### Activity
Each of the lines below must be restated exactly.

Content starts

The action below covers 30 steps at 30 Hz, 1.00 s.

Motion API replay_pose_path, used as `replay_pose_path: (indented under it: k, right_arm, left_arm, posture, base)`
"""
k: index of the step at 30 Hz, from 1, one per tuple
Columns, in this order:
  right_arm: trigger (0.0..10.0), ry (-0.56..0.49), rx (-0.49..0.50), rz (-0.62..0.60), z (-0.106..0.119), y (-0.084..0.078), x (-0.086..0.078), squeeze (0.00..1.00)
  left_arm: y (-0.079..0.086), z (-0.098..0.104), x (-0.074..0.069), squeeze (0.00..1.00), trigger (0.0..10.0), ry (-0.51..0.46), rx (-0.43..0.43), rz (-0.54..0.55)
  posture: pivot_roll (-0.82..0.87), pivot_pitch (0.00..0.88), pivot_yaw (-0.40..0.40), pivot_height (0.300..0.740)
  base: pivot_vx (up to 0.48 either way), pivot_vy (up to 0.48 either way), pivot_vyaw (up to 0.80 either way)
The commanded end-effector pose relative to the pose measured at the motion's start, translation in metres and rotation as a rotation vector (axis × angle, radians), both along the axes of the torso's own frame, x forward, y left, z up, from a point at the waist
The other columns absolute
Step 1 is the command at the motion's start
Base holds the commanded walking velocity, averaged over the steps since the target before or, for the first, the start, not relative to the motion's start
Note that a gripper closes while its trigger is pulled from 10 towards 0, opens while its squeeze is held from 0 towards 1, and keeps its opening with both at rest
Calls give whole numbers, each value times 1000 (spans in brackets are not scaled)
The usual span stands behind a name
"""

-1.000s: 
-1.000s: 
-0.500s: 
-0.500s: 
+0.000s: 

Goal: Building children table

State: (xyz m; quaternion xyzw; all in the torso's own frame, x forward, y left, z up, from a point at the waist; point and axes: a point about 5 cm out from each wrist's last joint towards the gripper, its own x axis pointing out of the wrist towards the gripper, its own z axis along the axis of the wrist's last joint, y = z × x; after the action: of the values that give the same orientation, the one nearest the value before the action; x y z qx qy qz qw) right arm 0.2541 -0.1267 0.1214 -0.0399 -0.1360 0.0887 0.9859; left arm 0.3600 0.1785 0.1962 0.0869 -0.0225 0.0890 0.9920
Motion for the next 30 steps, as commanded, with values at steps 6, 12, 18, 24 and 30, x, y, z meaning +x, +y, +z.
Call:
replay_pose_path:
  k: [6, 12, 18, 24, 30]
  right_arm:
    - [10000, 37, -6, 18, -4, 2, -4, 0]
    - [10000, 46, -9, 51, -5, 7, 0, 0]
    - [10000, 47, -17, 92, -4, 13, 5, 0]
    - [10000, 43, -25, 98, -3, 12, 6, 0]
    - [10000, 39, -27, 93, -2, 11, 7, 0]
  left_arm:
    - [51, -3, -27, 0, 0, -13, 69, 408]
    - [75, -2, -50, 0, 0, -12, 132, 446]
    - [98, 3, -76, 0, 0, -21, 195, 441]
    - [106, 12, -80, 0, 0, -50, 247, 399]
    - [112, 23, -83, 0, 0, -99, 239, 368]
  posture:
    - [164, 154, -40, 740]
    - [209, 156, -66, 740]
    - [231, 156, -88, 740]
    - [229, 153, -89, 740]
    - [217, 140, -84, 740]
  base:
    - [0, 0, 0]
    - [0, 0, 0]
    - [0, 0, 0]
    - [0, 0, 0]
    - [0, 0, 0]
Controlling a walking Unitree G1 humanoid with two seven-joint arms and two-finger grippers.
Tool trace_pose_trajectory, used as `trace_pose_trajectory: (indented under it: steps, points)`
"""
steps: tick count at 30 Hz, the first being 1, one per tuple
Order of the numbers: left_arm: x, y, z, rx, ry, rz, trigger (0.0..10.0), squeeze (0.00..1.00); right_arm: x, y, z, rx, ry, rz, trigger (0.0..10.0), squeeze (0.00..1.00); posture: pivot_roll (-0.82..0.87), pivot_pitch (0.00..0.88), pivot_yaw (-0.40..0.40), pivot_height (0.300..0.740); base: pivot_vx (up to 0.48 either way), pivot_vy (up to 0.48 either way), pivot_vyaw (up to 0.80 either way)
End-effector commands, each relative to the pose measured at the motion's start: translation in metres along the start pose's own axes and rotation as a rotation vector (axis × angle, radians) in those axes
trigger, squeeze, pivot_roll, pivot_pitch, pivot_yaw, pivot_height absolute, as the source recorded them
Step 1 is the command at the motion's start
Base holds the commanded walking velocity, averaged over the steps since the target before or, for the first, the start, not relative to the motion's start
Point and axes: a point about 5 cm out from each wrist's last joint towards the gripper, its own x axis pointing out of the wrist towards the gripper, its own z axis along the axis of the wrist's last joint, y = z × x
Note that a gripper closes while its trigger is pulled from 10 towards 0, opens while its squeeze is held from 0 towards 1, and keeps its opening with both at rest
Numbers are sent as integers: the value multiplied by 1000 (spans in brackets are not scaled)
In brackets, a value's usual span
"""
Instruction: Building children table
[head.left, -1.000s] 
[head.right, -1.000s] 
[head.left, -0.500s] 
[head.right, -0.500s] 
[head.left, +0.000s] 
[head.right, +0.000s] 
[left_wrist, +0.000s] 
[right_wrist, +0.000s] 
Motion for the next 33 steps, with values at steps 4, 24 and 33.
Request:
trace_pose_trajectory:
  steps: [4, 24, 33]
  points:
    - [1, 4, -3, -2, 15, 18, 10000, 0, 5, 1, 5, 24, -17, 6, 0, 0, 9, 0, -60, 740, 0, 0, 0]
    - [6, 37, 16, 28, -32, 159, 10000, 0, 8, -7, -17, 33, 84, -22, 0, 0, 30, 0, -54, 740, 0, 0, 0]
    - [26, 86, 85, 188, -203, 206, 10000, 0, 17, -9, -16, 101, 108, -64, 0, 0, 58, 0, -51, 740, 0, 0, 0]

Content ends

### Task output
The action below covers 30 steps at 30 Hz, 1.00 s.

Motion API replay_pose_path, used as `replay_pose_path: (indented under it: k, right_arm, left_arm, posture, base)`
"""
k: index of the step at 30 Hz, from 1, one per tuple
Columns, in this order:
  right_arm: trigger (0.0..10.0), ry (-0.56..0.49), rx (-0.49..0.50), rz (-0.62..0.60), z (-0.106..0.119), y (-0.084..0.078), x (-0.086..0.078), squeeze (0.00..1.00)
  left_arm: y (-0.079..0.086), z (-0.098..0.104), x (-0.074..0.069), squeeze (0.00..1.00), trigger (0.0..10.0), ry (-0.51..0.46), rx (-0.43..0.43), rz (-0.54..0.55)
  posture: pivot_roll (-0.82..0.87), pivot_pitch (0.00..0.88), pivot_yaw (-0.40..0.40), pivot_height (0.300..0.740)
  base: pivot_vx (up to 0.48 either way), pivot_vy (up to 0.48 either way), pivot_vyaw (up to 0.80 either way)
The commanded end-effector pose relative to the pose measured at the motion's start, translation in metres and rotation as a rotation vector (axis × angle, radians), both along the axes of the torso's own frame, x forward, y left, z up, from a point at the waist
The other columns absolute
Step 1 is the command at the motion's start
Base holds the commanded walking velocity, averaged over the steps since the target before or, for the first, the start, not relative to the motion's start
Note that a gripper closes while its trigger is pulled from 10 towards 0, opens while its squeeze is held from 0 towards 1, and keeps its opening with both at rest
Calls give whole numbers, each value times 1000 (spans in brackets are not scaled)
The usual span stands behind a name
"""

-1.000s: 
-1.000s: 
-0.500s: 
-0.500s: 
+0.000s: 

Goal: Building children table

State: (xyz m; quaternion xyzw; all in the torso's own frame, x forward, y left, z up, from a point at the waist; point and axes: a point about 5 cm out from each wrist's last joint towards the gripper, its own x axis pointing out of the wrist towards the gripper, its own z axis along the axis of the wrist's last joint, y = z × x; after the action: of the values that give the same orientation, the one nearest the value before the action; x y z qx qy qz qw) right arm 0.2541 -0.1267 0.1214 -0.0399 -0.1360 0.0887 0.9859; left arm 0.3600 0.1785 0.1962 0.0869 -0.0225 0.0890 0.9920
Motion for the next 30 steps, as commanded, with values at steps 6, 12, 18, 24 and 30, x, y, z meaning +x, +y, +z.
Call:
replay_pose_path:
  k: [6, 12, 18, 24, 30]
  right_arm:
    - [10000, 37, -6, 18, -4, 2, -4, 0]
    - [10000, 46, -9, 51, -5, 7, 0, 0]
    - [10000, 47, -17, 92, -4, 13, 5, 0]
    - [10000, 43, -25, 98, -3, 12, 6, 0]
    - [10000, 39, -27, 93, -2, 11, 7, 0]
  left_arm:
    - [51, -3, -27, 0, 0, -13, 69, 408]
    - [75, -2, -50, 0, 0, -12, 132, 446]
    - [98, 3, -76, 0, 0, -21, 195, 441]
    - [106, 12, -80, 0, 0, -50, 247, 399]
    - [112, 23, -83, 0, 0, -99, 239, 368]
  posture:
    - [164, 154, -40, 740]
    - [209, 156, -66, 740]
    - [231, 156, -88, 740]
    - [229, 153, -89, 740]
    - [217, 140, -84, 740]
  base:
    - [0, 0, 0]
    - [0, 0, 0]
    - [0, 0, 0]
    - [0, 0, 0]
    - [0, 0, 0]
Controlling a walking Unitree G1 humanoid with two seven-joint arms and two-finger grippers.
Tool trace_pose_trajectory, used as `trace_pose_trajectory: (indented under it: steps, points)`
"""
steps: tick count at 30 Hz, the first being 1, one per tuple
Order of the numbers: left_arm: x, y, z, rx, ry, rz, trigger (0.0..10.0), squeeze (0.00..1.00); right_arm: x, y, z, rx, ry, rz, trigger (0.0..10.0), squeeze (0.00..1.00); posture: pivot_roll (-0.82..0.87), pivot_pitch (0.00..0.88), pivot_yaw (-0.40..0.40), pivot_height (0.300..0.740); base: pivot_vx (up to 0.48 either way), pivot_vy (up to 0.48 either way), pivot_vyaw (up to 0.80 either way)
End-effector commands, each relative to the pose measured at the motion's start: translation in metres along the start pose's own axes and rotation as a rotation vector (axis × angle, radians) in those axes
trigger, squeeze, pivot_roll, pivot_pitch, pivot_yaw, pivot_height absolute, as the source recorded them
Step 1 is the command at the motion's start
Base holds the commanded walking velocity, averaged over the steps since the target before or, for the first, the start, not relative to the motion's start
Point and axes: a point about 5 cm out from each wrist's last joint towards the gripper, its own x axis pointing out of the wrist towards the gripper, its own z axis along the axis of the wrist's last joint, y = z × x
Note that a gripper closes while its trigger is pulled from 10 towards 0, opens while its squeeze is held from 0 towards 1, and keeps its opening with both at rest
Numbers are sent as integers: the value multiplied by 1000 (spans in brackets are not scaled)
In brackets, a value's usual span
"""
Instruction: Building children table
[head.left, -1.000s] 
[head.right, -1.000s] 
[head.left, -0.500s] 
[head.right, -0.500s] 
[head.left, +0.000s] 
[head.right, +0.000s] 
[left_wrist, +0.000s] 
[right_wrist, +0.000s] 
Motion for the next 33 steps, with values at steps 4, 24 and 33.
Request:
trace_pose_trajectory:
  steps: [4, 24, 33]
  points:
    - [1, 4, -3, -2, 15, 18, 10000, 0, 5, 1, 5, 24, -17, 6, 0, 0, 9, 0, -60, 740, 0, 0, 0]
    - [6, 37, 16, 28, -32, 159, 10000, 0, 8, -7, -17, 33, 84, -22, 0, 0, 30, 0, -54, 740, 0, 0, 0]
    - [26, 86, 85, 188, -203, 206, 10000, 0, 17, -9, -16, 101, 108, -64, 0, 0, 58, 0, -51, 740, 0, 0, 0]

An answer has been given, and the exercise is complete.